A team of doctors, researchers and data scientists has validated an innovative assessment tool, the molecular IPSS score, to identify patients with myelodysplastic syndromes at higher risk of leukemia and predict the optimal timing for hematopoietic stem cell transplantation

Donor bone marrow transplantation is the only potentially effective therapy for patients with myelodysplastic syndromes – a group of blood proliferative diseases that may stay indolent for years or rapidly progress to acute myeloid leukemia. Understanding which patients are at higher risk of progression and when is the best time to perform the transplant is crucial.

In a study published in the Journal of Clinical Oncology, an international group of researchers led by Prof. Matteo Della Porta – Clinical Group Leader in Humanitas and full professor of Hematology at Humanitas University – demonstrated the predictive effectiveness of a new risk score called “IPSS-M,” which includes tumor genetic characteristics.

“Compared to the prognostic indicators in use today, IPSS-M predict disease progression in patients more accurately and can suggest the best time for transplantation.
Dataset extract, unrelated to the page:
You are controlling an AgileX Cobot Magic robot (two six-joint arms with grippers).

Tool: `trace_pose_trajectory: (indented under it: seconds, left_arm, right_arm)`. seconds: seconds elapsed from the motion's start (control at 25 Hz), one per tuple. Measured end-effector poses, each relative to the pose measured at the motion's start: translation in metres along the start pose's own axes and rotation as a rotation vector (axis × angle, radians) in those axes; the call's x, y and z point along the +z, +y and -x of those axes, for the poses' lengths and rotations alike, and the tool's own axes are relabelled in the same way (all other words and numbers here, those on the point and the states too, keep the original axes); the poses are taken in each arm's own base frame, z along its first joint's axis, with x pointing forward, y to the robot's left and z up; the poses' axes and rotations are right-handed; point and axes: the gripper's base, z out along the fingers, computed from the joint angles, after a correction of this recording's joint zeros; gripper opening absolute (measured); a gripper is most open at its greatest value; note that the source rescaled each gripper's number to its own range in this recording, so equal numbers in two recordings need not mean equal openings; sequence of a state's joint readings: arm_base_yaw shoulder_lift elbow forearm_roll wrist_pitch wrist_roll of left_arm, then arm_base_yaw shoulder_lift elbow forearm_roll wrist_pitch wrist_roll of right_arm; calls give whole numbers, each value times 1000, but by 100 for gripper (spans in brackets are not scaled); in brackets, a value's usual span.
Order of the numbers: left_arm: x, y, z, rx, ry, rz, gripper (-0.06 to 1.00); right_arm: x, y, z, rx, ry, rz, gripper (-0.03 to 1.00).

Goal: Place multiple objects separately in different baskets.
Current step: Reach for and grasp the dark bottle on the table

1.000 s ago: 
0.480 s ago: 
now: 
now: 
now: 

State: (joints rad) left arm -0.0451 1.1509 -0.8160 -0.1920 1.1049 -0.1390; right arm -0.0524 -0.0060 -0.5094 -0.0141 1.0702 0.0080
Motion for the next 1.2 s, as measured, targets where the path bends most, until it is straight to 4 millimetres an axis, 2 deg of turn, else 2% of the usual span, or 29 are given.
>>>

This is an important step towards personalized medicine, based not only on the patient’s clinical and demographic characteristics but also on the molecular and genetic features of the disease,” says Prof. Della Porta.

The study was made possible by the funding of two European projects – GenoMed4All and Synthema – which include among the Italian partners also the University of Bologna and Politecnico di Milano, with the further support of the AIRC Foundation for Cancer Research.
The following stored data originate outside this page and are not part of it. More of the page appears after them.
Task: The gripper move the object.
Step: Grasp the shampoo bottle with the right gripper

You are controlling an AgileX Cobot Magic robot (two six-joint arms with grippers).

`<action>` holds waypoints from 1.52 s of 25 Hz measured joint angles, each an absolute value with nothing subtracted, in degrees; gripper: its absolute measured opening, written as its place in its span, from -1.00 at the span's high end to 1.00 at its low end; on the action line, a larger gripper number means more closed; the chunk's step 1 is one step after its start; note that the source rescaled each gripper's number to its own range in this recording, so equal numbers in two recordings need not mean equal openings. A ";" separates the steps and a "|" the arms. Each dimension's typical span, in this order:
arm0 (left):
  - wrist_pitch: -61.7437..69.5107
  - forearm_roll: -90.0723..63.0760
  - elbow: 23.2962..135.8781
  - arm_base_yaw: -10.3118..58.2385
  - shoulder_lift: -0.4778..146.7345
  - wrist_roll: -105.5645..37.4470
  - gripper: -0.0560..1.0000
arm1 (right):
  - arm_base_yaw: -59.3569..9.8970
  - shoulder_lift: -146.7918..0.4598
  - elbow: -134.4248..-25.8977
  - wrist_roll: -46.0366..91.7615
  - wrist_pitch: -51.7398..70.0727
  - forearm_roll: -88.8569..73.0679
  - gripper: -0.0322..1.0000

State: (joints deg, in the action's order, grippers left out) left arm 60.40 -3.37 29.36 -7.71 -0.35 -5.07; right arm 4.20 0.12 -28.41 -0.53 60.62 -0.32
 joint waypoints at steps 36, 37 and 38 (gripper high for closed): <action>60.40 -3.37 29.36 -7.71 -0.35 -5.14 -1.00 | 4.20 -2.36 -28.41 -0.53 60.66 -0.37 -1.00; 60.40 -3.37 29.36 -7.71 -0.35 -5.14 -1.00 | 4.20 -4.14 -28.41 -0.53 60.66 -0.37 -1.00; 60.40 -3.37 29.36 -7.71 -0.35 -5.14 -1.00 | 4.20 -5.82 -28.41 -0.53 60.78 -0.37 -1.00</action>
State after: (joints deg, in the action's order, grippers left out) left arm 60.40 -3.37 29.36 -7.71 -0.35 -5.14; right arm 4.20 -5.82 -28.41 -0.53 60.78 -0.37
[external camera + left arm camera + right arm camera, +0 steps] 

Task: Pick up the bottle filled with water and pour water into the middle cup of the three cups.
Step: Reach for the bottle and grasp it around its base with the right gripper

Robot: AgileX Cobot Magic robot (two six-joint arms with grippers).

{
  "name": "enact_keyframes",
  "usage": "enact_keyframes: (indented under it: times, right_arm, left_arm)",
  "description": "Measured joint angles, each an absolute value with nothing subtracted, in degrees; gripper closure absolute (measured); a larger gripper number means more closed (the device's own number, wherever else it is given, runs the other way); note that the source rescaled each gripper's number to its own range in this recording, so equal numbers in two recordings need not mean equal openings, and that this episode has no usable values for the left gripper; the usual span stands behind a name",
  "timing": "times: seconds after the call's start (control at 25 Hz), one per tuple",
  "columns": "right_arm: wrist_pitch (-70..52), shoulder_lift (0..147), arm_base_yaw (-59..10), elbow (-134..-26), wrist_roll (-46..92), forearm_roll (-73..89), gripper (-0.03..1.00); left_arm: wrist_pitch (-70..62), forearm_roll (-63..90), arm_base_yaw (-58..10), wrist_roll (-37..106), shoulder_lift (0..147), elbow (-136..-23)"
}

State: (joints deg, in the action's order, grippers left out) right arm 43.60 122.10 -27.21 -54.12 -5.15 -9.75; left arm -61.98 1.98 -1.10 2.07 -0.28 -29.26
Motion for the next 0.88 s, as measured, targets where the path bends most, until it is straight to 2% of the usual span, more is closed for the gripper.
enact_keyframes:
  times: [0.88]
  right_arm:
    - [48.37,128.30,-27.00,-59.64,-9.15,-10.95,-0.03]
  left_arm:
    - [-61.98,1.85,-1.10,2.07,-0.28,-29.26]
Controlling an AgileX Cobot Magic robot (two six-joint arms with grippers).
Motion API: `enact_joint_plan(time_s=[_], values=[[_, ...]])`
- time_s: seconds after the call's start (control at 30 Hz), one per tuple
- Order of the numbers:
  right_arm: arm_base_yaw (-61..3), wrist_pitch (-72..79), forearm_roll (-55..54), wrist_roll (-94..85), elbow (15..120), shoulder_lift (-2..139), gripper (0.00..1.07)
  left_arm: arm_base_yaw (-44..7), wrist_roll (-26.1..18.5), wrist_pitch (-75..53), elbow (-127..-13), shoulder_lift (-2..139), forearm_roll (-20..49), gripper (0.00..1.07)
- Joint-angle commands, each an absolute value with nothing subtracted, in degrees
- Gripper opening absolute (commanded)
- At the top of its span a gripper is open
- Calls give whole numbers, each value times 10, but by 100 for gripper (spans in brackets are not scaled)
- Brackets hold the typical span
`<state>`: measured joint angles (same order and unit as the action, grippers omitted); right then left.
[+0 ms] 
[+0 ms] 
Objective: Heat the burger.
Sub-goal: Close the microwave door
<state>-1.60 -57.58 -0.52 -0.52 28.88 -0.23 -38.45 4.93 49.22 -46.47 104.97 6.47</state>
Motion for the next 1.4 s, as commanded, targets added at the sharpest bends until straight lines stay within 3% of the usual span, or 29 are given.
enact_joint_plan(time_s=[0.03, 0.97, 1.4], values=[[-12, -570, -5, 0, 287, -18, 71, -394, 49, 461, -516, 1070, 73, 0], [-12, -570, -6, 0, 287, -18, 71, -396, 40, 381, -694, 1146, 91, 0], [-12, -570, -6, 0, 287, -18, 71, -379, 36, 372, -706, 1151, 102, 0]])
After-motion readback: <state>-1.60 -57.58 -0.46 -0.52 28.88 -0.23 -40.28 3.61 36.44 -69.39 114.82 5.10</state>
Myelodysplastic syndromes and prognostic markers

With over 3000 diagnoses per year in Italy alone, myelodysplastic syndromes are blood disorders that occur more frequently in the elderly. The only potentially curative therapy is hematopoietic stem cell transplantation, a procedure that presents significant risks and challenges, especially in advanced age.

Today, hematologists decide on treatment strategies, including the opportunity and timing of donor transplantation, based on a clinical score called IPSS-R, which is calculated from values such as the number of leukemic cells in the bone marrow, levels of white blood cells, red blood cells, and platelets in the blood, as well as the presence of abnormalities in the chromosomes of blood cells. However, this indicator does not contain information about the genomic profile of the syndrome – i.e., about the presence of specific genetic mutations in tumor cells – which we now know to be crucial for disease progression and therefore for the effectiveness of treatments.
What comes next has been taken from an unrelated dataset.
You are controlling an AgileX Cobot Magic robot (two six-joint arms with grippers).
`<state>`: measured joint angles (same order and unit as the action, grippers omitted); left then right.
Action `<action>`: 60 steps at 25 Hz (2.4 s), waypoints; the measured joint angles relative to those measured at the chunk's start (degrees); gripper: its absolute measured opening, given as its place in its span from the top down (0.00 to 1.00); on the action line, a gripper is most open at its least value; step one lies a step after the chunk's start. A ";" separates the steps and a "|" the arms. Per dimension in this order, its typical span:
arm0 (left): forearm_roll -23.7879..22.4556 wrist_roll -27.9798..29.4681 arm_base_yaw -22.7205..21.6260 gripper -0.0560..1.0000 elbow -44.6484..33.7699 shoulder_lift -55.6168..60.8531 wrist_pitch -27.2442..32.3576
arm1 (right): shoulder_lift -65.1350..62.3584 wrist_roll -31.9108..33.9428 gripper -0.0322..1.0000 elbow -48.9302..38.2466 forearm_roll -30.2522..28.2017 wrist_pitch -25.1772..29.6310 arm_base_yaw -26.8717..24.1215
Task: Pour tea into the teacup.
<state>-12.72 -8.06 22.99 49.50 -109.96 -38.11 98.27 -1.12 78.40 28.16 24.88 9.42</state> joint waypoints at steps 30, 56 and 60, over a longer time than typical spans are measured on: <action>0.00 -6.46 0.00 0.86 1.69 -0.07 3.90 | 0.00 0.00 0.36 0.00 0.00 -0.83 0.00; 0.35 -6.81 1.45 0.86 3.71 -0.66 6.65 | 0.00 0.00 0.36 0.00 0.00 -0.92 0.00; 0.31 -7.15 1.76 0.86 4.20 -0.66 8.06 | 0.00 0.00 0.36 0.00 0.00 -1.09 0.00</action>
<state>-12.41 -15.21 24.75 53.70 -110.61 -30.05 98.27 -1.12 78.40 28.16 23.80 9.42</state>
A new score to advance precision medicine

In 2023 the same group of researchers demonstrated that a new molecular score called IPSS-M – based also on mutations in 31 genes – improves the prediction of leukemic evolution risk and patients’ life expectancy.

Now, thanks to the retrospective analysis of a population of over 7000 patients with myelodysplastic syndromes from 26 hospitals across Europe and the United States, researchers have taken another step forward: they have demonstrated that the use of the new molecular score IPSS-M – compared to the one used in clinical practice, IPSS-R – would change therapeutic choices in 17% of cases, modifying the timing of bone marrow transplantation. Specifically: 15% of patients who would currently undergo immediate transplantation would benefit, according to IPSS-M, from a delay in the procedure, while 19% of those whose transplantation would normally be delayed would instead benefit from immediate intervention.

Della Porta explains: “This happens because some genetic mutations in the tumor provide key information about the actual risk of disease progression, as well as the likelihood of relapse: taking into account these mutations allows us to refine clinical evaluation, increasing the risk profile in some patients and reducing it in others, with the same clinical indicators.”

Although there are still many hospitals that cannot perform routine molecular and genomic tests, the costs of analyses are decreasing, and the technologies necessary for these tests are becoming increasingly accessible. That’s why the transition to a molecular approach is now closer than ever: to further facilitate the implementation of the new score in the real world, the group of researchers has reduced the number of key genes to be analyzed to 15.

“The result achieved was only possible thanks to the collaboration between doctors, data scientists, and experts in artificial intelligence, and the access to thousands of data shared within the consortium of the European project GenoMed4All. A good example of what can be done to improve care by collaborating internationally and bringing together different approches and skills,” concludes Della Porta.